Si parla oggi di proporzionale come panacea, quando dopo Mani Pulite era stato definito il male assoluto. Certo il maggioritario non ha guarito la democrazia, ma se era stato adottato - sia pure parzialmente - come rimedio ai guasti del proporzionale, allora vuol dire che da noi nessun sistema elettorale funziona e quindi non sarà il caso di chiedersi se il guasto non sia altrove?

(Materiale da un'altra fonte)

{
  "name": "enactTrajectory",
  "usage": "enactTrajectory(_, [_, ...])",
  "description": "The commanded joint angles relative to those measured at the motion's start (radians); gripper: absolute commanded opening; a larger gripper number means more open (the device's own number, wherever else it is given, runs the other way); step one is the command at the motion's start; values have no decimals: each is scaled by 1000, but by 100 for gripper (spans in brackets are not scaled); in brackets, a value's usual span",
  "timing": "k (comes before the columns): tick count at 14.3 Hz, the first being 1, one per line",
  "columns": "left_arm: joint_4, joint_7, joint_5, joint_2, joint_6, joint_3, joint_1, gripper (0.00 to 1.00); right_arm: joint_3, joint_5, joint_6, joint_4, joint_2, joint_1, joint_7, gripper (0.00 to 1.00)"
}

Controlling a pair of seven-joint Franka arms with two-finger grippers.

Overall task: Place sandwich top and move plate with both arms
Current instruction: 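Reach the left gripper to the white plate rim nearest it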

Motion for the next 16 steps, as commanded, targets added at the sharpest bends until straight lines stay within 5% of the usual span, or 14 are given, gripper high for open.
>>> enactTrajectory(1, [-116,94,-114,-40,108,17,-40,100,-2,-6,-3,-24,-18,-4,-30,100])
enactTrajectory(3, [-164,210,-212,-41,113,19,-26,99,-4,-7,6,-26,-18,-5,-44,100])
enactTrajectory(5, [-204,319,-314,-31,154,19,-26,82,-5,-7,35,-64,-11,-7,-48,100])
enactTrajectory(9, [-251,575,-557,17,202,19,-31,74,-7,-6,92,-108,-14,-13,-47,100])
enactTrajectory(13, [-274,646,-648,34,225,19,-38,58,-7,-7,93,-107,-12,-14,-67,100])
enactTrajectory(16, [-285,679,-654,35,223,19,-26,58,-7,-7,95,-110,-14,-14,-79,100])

Forse per far tornare la gente alle urne un sistema ci sarebbe, e al tempo stesso un modo di collaudare la genuinità delle autoattestazioni di “politica come servizio”. Adottiamo davvero un bel proporzionale puro, in ogni seggio mettiamo una cabina un po’ più ampia del solito, con i bussolotti di tutti i partiti presenti al voto, ma al votante lo scrutatore non darà la solita scheda, bensì un foglio bianco e una busta da lettera, per scrivere il proprio nome cognome e indirizzo sul foglio, da chiudere poi nella busta da deporre alfine nel bussolotto del “suo” partito. Quindi si conteranno il numero di buste ottenute da ogni partito, si attribuiranno proporzionalmente i seggi e gli eletti verranno sorteggiati mediante estrazione e apertura delle buste. Le elezioni rispetterebbero gli orientamenti politici dei votanti, manderebbero però in Parlamento soggetti tirati a sorte, che non si erano candidati e così avrebbero cinque anni di lavoro garantito e ben pagato con tutti i privilegi. L’affluenza tornerebbe ai livelli del 1948 e la qualità media degli eletti a sorte, visti gli ultimi esiti, non ne risentirebbe troppo. Una provocazione, certo. Non più irragionevole di altre.